The US stands to benefit economically from the attack on the Nord Stream gas pipelines and has a record of targeting energy infrastructure with sabotage operations, the head of Russia's Security Council said.
“Pretty much from the first minutes after the news of the explosions broke … the West launched an active campaign for assigning blame. But it is obvious that the primary beneficiary, first of all in the economic sense, was the US,” Nikolay Patrushev said on Friday.
He compared this week’s incident with the attack on Nicaragua’s oil infrastructure in Puerto Sandino in 1983. Back then CIA officers, based on a ship moored in international waters, coordinated a raid by commandos they had trained to fight against the Sandinista government, US press reported at the time. The US spy agency also provided speed boats for the raid, according to a CIA source cited by Associated Press.
The operation was part of the Reagan administration’s “dirty war” on Nicaragua, which later led to the Iran-Contras scandal. The CIA’s secret sale of weapons to Iran to fund Latin American militants was exposed in 1986.
Patrushev made the remarks at a meeting with fellow security officials from former Soviet nations.
“It appears to be necessary to coordinate our effort to expose the masterminds and executors of this crime, setting a good example for effective cooperation,” he told his counterparts.
He noted that Washington's goal was “ensuring strategic and economic superiority over alternative centers of power” even though the EU, a US ally, has been suffering from its policies. The US is replacing Russian natural gas with its more expensive liquified natural gas, as the bloc moves to decouple its economy from Russian energy sources.
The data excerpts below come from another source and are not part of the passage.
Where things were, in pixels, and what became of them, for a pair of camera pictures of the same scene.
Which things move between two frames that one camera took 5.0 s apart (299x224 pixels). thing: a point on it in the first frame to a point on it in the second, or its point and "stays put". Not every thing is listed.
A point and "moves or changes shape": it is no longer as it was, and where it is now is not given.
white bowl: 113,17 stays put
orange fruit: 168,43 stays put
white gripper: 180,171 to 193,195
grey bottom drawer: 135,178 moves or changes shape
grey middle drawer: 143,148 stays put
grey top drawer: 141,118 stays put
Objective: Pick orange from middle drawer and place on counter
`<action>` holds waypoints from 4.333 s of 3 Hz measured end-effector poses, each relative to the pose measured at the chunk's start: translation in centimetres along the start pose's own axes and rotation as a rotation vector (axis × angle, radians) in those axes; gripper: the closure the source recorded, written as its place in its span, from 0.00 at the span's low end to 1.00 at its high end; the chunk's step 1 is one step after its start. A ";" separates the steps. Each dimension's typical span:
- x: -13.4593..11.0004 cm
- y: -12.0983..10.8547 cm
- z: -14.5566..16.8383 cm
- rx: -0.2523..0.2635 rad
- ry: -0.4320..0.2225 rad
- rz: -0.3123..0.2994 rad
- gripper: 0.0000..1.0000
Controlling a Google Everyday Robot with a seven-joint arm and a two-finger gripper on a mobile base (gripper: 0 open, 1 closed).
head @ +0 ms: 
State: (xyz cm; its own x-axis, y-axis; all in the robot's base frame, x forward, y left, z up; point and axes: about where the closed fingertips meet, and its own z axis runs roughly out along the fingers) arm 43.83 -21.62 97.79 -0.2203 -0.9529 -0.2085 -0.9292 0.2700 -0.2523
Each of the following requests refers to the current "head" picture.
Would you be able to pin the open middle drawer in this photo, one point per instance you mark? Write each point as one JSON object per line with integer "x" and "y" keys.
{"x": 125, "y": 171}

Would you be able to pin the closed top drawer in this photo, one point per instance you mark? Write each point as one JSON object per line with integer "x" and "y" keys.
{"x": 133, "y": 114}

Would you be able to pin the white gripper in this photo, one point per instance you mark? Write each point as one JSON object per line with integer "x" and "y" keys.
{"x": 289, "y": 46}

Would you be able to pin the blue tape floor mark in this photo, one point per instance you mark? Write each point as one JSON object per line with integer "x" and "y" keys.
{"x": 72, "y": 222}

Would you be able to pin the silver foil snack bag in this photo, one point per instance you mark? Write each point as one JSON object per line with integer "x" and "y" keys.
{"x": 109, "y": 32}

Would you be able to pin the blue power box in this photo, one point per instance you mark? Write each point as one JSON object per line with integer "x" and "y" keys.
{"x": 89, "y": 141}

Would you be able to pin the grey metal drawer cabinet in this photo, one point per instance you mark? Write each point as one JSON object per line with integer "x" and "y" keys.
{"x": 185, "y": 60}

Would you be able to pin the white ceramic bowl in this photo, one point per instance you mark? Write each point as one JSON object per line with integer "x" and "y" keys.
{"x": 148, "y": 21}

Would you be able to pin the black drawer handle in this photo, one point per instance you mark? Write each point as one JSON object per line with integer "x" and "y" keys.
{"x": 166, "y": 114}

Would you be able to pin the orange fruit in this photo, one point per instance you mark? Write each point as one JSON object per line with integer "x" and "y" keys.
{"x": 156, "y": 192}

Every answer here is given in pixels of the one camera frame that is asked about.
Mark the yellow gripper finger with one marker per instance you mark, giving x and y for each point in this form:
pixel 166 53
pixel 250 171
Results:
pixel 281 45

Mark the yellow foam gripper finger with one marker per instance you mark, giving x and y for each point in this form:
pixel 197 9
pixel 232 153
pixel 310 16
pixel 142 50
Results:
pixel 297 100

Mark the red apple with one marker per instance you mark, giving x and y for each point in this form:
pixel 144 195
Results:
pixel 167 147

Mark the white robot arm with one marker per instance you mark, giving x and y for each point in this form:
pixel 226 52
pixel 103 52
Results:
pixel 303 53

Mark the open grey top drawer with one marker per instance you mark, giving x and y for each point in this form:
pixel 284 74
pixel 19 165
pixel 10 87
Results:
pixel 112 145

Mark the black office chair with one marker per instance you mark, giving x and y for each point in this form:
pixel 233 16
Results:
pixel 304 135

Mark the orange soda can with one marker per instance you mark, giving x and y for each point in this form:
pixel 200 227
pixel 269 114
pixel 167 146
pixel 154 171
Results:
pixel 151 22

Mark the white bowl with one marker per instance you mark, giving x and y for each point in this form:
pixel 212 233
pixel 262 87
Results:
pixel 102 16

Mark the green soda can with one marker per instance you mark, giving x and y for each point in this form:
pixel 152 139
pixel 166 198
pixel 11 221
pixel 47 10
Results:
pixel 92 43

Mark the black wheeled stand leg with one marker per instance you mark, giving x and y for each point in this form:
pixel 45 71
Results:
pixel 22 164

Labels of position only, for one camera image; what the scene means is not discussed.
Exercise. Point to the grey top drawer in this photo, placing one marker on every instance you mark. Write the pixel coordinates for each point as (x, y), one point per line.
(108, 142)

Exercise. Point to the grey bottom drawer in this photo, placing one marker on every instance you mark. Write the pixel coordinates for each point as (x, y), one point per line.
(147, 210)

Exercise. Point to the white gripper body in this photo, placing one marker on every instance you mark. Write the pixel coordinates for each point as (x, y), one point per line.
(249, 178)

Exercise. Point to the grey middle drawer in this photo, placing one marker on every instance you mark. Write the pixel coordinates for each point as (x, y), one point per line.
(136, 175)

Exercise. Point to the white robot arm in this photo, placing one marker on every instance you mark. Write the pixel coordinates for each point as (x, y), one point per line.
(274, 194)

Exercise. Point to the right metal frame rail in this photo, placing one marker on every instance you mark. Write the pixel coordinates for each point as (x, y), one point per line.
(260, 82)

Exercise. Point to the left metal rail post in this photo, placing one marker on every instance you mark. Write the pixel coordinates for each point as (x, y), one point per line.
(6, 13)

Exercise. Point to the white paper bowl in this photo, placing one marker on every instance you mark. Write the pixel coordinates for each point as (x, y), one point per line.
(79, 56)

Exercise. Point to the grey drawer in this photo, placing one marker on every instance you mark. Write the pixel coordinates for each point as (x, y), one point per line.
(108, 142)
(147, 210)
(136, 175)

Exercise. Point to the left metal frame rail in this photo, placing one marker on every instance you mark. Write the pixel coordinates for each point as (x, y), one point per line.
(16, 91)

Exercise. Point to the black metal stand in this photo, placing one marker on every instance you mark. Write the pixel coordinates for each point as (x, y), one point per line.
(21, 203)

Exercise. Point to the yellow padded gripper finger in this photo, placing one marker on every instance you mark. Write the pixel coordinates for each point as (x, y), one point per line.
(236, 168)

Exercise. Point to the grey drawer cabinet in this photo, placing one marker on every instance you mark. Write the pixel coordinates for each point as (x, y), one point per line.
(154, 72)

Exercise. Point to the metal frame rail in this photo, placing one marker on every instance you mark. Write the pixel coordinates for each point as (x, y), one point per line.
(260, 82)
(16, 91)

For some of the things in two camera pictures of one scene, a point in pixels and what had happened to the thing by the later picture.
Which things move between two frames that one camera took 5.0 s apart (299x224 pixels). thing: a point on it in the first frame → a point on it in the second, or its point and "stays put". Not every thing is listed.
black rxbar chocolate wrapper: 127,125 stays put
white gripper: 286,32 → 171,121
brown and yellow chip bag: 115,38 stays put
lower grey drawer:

The leaks in the two Nord Stream pipelines were first detected on Monday, when pressure in the undersea links connecting Russia directly to Germany drastically dropped. The pipelines were apparently breached with explosives, with the blasts detected by earthquake sensors in Sweden.
Moscow called the incident an international terrorist attack against civilian infrastructure, while some Western officials described it as an act of sabotage.
Some critics of Russia speculated that Moscow decided to blow up its own gas links with Germany to put pressure on the EU.
Polish MEP and former Foreign Minister Radoslaw Sikorski thanked the US for the incident, but later deleted the tweet, calling his implied assertion of Washington’s involvement a personal working theory.